**Work order:** Those lines of the data that hold the word "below" are to be copied out.
—————
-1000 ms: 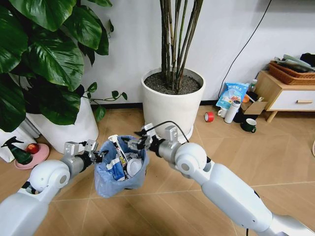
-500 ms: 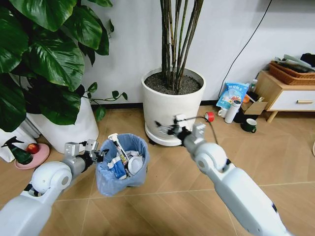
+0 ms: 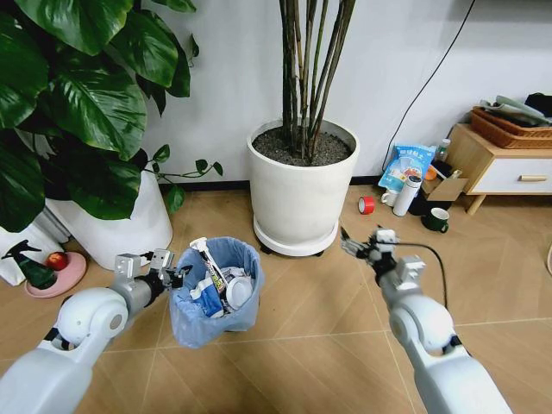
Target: Pick up the trash bin and place the garbage on the floor into it.
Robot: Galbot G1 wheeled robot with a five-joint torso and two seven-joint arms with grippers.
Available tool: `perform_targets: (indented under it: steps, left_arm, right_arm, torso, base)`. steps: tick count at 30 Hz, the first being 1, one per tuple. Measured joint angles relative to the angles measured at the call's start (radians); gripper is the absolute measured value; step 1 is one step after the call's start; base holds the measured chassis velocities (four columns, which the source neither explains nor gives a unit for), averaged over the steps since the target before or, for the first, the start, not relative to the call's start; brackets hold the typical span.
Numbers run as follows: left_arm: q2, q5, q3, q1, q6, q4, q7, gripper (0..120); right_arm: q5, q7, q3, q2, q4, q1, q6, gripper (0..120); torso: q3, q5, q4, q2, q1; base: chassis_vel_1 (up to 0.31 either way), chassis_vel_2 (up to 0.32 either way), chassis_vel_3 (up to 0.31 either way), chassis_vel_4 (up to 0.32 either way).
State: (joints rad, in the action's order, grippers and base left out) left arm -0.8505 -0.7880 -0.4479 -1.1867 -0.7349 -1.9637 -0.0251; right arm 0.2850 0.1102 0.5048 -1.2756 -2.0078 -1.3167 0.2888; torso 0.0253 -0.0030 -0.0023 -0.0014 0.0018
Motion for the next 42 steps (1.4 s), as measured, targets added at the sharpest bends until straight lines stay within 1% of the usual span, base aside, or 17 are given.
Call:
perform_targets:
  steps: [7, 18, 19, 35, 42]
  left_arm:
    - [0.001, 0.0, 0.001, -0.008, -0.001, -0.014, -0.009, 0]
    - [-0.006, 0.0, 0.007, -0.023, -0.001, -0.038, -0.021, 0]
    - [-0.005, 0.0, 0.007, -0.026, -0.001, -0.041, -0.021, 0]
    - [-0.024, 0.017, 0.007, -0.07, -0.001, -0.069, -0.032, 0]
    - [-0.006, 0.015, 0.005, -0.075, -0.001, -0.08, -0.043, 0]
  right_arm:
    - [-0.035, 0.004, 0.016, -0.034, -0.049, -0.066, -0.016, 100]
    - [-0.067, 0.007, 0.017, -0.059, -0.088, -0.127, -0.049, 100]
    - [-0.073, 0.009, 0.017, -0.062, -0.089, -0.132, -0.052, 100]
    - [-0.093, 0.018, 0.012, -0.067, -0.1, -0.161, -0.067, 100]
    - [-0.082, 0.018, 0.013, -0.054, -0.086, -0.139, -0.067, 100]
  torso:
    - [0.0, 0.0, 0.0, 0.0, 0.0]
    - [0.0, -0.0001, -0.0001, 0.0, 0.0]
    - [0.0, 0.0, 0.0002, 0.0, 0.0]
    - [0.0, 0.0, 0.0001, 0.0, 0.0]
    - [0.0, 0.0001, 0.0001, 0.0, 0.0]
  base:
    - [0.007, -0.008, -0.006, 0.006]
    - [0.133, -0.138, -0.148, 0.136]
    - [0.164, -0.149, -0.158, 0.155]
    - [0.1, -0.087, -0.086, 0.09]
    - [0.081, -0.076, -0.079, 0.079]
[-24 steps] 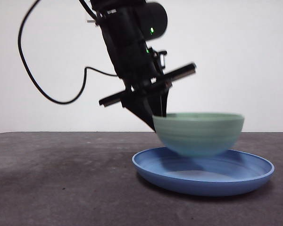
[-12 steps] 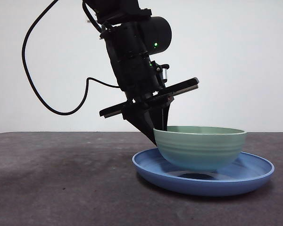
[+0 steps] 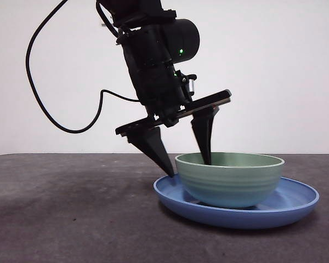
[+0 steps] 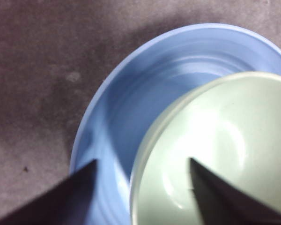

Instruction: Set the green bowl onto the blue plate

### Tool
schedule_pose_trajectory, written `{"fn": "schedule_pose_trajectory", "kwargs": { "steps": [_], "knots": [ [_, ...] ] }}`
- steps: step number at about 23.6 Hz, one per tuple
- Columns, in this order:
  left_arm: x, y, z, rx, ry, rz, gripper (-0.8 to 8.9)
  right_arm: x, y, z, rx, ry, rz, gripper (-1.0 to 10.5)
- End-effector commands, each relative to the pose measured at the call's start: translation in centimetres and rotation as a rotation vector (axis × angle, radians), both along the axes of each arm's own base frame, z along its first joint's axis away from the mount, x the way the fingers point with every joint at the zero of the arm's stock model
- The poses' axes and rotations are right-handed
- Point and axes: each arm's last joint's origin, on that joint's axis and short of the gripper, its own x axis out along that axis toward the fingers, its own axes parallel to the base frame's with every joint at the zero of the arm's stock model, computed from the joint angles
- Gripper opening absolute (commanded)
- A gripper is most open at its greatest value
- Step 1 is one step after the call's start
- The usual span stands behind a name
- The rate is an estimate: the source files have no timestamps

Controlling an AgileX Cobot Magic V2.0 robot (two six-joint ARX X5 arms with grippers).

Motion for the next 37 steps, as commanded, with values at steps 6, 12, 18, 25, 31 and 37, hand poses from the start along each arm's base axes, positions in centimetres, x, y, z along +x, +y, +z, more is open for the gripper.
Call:
{"fn": "schedule_pose_trajectory", "kwargs": {
  "steps": [6,12,18,25,31,37],
  "knots": [
    [-0.1,-0.6,4.2,0.026,-0.007,-0.079,5.35,0.0,0.1,0.6,0.002,-0.023,0.008,6.0],
    [-3.3,2.5,10.8,0.022,-0.095,-0.201,6.38,0.0,0.1,0.6,0.002,-0.024,0.008,6.0],
    [-8.9,7.9,18.5,-0.03,-0.234,-0.279,6.34,0.0,0.1,0.6,0.002,-0.024,0.008,6.0],
    [-16.4,15.0,23.1,-0.167,-0.446,-0.28,6.34,0.0,0.1,0.6,0.002,-0.024,0.008,6.0],
    [-21.1,19.5,22.2,-0.265,-0.582,-0.262,6.34,0.0,0.1,0.6,0.002,-0.023,0.008,6.0],
    [-25.2,23.4,19.8,-0.378,-0.696,-0.199,6.34,0.0,0.1,0.6,0.002,-0.023,0.008,6.0]
  ]
}}
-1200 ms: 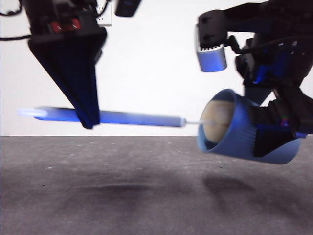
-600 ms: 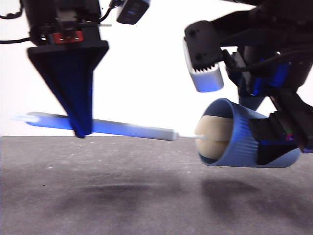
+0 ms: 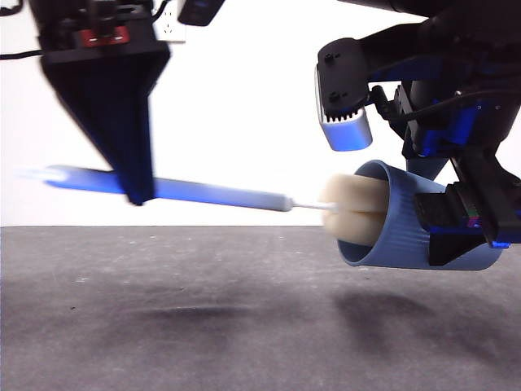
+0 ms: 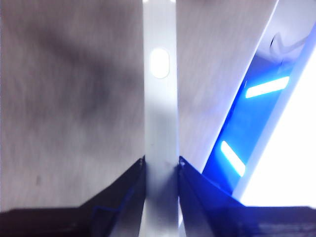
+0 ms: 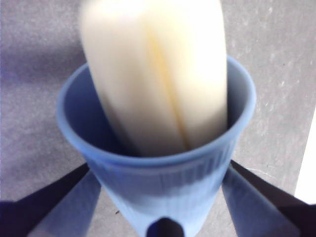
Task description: Pick up the cup brush,pick up the cup,insert the brush into the cup,clean the cup,put the cup brush back,put the cup back to the fixed position on the table
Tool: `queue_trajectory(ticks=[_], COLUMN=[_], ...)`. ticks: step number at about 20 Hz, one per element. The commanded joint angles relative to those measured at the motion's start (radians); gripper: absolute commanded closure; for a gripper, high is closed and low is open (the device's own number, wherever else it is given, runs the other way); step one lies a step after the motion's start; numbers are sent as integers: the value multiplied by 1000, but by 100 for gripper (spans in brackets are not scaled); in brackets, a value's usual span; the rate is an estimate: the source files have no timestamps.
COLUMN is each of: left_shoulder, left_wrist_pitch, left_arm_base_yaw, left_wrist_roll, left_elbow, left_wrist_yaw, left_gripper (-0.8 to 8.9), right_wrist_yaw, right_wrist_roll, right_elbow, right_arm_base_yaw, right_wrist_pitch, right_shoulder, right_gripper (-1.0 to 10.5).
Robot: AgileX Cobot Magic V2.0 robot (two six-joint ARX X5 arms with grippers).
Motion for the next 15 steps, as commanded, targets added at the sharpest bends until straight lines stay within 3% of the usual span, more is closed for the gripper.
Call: queue_trajectory(ticks=[1,8,10,15], left_shoulder=[14,59,56,46], left_wrist_pitch=[67,114,92,-8], left_arm_base_yaw=[-20,-56,-48,-18], left_wrist_roll=[-23,-55,-68,-67], left_elbow=[-5,-5,-5,-5], left_wrist_yaw=[30,42,-5,-85], left_gripper=[822,822,822,822], right_wrist_yaw=[-12,-17,11,45], right_wrist_roll=[9,6,11,106], right_elbow=[3,3,3,3], right_arm_base_yaw=[33,106,97,21], right_wrist_pitch=[13,35,16,-27], right_shoulder=[4,4,4,2], right_gripper=[963,963,963,963])
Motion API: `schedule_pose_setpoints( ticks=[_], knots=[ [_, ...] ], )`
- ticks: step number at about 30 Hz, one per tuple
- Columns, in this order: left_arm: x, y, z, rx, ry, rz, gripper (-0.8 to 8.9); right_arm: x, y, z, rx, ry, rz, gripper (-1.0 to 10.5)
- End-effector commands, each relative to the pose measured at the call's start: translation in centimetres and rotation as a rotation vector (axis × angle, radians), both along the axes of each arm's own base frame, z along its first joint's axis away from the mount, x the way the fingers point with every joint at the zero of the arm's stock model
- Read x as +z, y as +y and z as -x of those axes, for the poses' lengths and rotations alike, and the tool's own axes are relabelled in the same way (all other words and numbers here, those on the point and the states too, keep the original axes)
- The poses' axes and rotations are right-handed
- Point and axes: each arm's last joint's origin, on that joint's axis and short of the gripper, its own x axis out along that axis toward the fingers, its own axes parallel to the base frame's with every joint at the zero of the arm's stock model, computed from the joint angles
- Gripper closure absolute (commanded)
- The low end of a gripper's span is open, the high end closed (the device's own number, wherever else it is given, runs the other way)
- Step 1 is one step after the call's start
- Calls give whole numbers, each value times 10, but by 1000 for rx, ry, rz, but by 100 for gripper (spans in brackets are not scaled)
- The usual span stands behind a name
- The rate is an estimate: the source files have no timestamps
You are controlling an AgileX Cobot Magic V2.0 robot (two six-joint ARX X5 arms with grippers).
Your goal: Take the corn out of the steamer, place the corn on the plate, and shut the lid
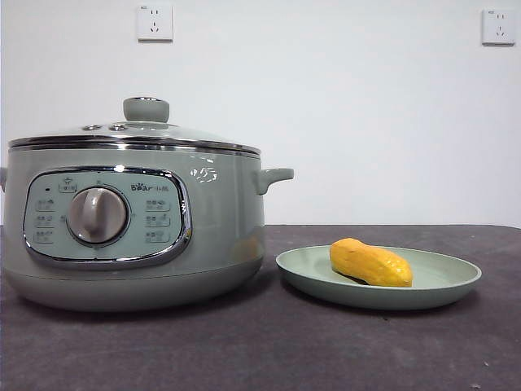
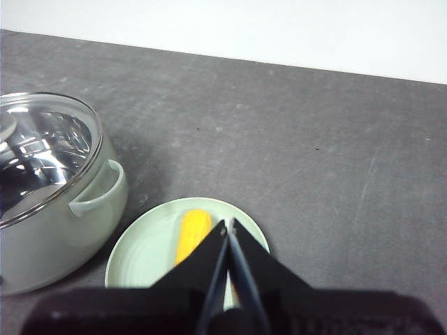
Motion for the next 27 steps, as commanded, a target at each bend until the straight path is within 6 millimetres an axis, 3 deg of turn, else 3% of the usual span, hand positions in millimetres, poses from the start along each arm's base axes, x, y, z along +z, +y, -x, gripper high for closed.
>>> schedule_pose_setpoints(
  ticks=[1, 27],
  knots=[
    [-7, 0, -1, 3, 9, 10, 816, -1, 0, 0, -2, -3, 2, 946],
    [-11, -1, 0, -21, 5, 22, 816, -2, 0, 0, -2, 4, 5, 946]
  ],
)
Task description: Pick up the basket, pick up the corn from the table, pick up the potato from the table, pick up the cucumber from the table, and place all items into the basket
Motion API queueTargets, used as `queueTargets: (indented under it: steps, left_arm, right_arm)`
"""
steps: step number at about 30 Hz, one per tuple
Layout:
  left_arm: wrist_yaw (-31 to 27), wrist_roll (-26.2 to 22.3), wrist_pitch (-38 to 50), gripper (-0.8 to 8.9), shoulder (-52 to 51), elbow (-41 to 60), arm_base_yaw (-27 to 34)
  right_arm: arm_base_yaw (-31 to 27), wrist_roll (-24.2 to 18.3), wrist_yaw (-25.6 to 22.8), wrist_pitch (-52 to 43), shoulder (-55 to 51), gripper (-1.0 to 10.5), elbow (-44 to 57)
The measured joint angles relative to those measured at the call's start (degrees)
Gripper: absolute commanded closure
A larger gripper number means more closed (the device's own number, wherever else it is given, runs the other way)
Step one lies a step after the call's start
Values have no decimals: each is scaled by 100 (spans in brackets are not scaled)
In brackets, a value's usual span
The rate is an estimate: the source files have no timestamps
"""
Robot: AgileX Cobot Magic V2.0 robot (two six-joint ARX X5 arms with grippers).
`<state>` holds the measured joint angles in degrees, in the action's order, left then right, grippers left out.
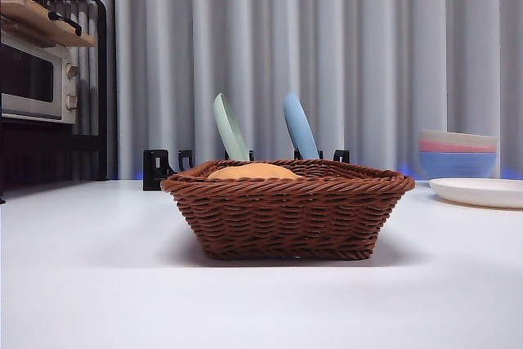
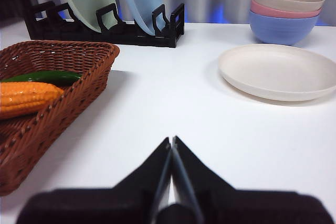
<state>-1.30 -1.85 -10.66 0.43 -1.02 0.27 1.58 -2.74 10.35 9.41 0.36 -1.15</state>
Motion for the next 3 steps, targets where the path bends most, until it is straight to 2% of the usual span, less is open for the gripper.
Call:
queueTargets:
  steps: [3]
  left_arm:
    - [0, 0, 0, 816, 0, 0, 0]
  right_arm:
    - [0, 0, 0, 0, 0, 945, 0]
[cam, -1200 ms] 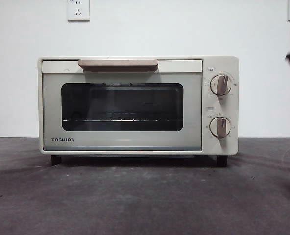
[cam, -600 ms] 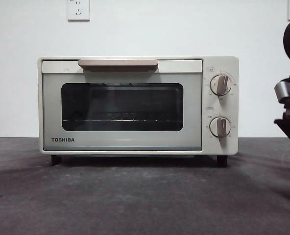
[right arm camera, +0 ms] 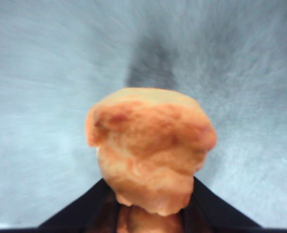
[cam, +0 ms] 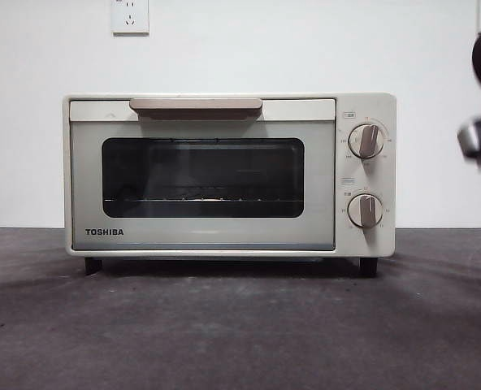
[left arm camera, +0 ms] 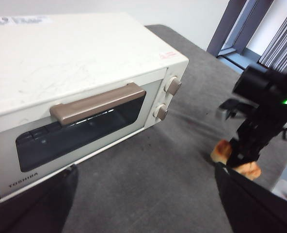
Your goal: The left arm flap open the oven, the right arm pick bread and place it into oven, the left arm flap close the oven
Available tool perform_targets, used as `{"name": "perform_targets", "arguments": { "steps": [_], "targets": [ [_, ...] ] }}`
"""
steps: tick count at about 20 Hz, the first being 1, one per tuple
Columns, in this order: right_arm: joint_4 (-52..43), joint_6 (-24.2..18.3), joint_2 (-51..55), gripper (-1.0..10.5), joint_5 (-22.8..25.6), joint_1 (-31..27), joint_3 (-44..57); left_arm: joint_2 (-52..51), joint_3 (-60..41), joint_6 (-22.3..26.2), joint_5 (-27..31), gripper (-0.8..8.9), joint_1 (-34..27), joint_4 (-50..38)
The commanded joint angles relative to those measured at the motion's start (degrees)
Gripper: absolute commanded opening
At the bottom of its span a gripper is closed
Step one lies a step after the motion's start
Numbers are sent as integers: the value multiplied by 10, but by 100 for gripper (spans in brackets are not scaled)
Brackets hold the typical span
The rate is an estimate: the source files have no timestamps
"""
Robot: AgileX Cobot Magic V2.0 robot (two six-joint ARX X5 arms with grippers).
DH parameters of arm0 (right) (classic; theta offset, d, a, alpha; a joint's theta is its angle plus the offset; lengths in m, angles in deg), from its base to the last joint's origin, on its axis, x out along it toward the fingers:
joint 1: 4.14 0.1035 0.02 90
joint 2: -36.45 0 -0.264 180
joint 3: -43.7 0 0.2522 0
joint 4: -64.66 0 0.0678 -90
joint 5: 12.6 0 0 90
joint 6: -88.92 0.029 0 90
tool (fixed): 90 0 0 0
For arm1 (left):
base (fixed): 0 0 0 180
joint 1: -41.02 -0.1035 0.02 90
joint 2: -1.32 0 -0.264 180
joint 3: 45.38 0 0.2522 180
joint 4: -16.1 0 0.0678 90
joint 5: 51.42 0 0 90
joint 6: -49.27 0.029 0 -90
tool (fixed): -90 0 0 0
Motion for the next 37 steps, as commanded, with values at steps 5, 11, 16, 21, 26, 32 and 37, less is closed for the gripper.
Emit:
{"name": "perform_targets", "arguments": {
  "steps": [5,11,16,21,26,32,37],
  "targets": [
    [75,-3,128,127,-54,3,-70,77,19,7,1,174,13,-33],
    [108,-3,233,127,-84,3,-89,238,111,129,66,33,58,-39],
    [107,0,282,127,-92,3,-89,371,195,270,151,18,100,-43],
    [110,0,297,127,-93,3,-89,435,212,286,166,16,104,-79],
    [111,0,299,127,-96,3,-89,453,212,285,179,16,104,-91],
    [111,0,299,127,-96,3,-89,454,212,284,179,16,118,-44],
    [111,-1,299,127,-96,3,-89,454,212,257,179,16,131,5]
  ]
}}
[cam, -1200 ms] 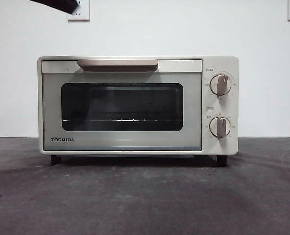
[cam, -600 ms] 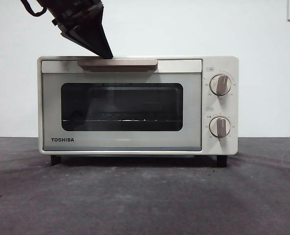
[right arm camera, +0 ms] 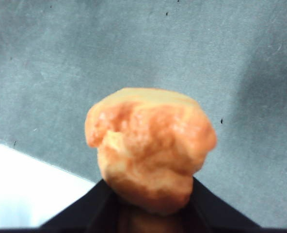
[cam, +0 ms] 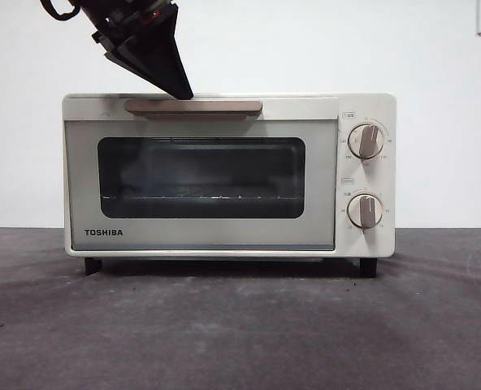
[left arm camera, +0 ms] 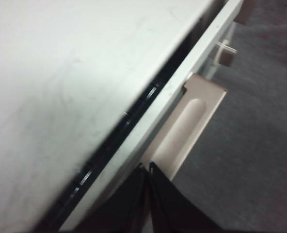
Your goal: The left arm flap open the oven, the right arm pick bread and place it into oven, the left arm flap close the oven
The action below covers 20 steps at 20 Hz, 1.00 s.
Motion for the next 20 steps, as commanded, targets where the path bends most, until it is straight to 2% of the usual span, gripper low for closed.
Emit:
{"name": "perform_targets", "arguments": {
  "steps": [1,3,5,13,20],
  "targets": [
    [-3,-1,-2,127,-3,3,-9,13,1,-16,3,16,8,33],
    [-3,-1,-2,127,-3,3,-9,13,1,-32,3,16,12,45],
    [-3,-1,-2,127,-3,3,-9,13,1,-71,3,16,14,54],
    [-6,-1,-2,127,-3,3,-9,13,0,-85,21,16,28,96],
    [-6,-1,-2,127,-2,3,-9,1,-49,-122,25,16,59,81]
  ]
}}
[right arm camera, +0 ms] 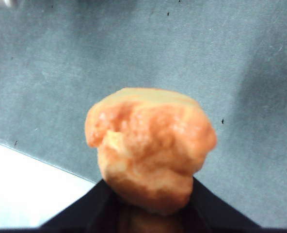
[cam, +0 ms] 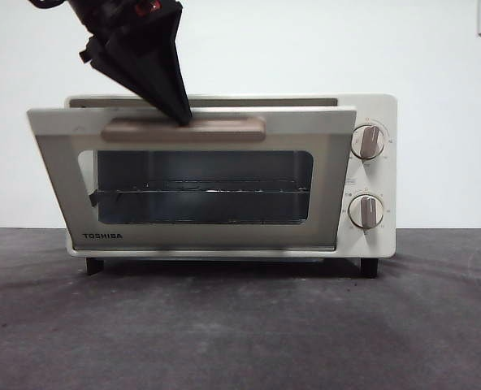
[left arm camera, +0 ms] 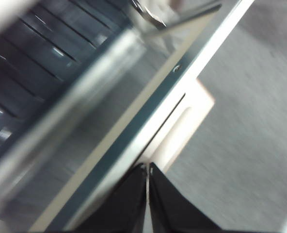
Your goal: The left arm flap open the oven, the right arm pick bread and place it into oven, the left arm flap close the oven
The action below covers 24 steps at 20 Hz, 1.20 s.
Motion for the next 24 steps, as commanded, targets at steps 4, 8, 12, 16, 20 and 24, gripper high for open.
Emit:
{"name": "perform_targets", "arguments": {
  "steps": [4,8,12,16,20,24],
  "targets": [
    [-5,-1,-2,127,1,3,-9,-15,-72,-43,24,16,9,-44],
    [-10,-1,-2,127,1,3,-9,-31,-107,-57,24,16,12,-48],
    [-10,-1,-2,127,1,3,-9,-31,-143,-71,24,16,17,-65],
    [-14,-2,-2,127,1,3,-9,-31,-154,-80,23,16,36,-73],
    [-21,-1,-2,127,1,3,-9,-31,-168,-91,14,16,46,-74],
    [-22,-3,-2,127,1,3,-9,-31,-203,-93,13,16,47,-87]
  ]
}}
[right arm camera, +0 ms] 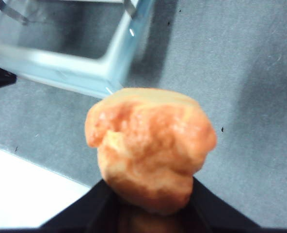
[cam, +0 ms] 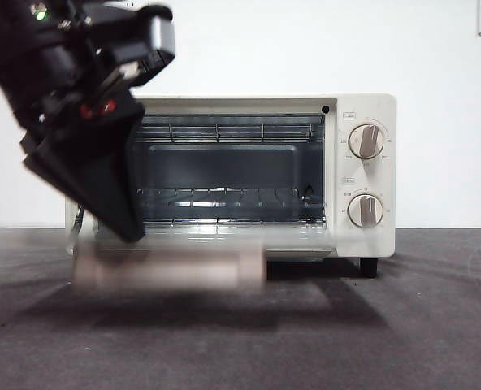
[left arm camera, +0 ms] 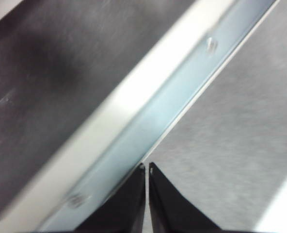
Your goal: The left arm flap open the oven, the right arm pick bread and place it into oven, the left arm flap close the oven
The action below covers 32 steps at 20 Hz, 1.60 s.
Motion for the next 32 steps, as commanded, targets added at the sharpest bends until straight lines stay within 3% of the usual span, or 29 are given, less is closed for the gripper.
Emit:
{"name": "perform_targets", "arguments": {
  "steps": [1,6,11,16,18,22,32],
  "targets": [
    [-7,-3,-2,127,0,3,-9,10,-9,-5,0,16,6,-12],
    [-7,-4,-3,127,-11,3,-9,-22,-9,-26,-26,16,15,-9],
    [-49,2,-21,127,-82,11,-9,-161,-9,-86,-26,16,15,13],
    [-134,50,-82,127,-86,79,-9,-296,-9,-107,-26,16,15,60],
    [-219,96,-117,127,-73,123,-9,-347,-9,-111,-23,16,15,68],
    [-352,144,-195,127,5,198,-9,-437,-9,-137,17,16,15,68],
    [-585,234,-349,127,16,217,-9,-514,-9,-137,21,16,15,71]
  ]
}}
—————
**Output for this task:**
The action below covers 20 steps at 20 Hz, 1.00 s.
The action below covers 24 steps at 20 Hz, 1.20 s.
The action below covers 32 steps at 20 Hz, 1.60 s.

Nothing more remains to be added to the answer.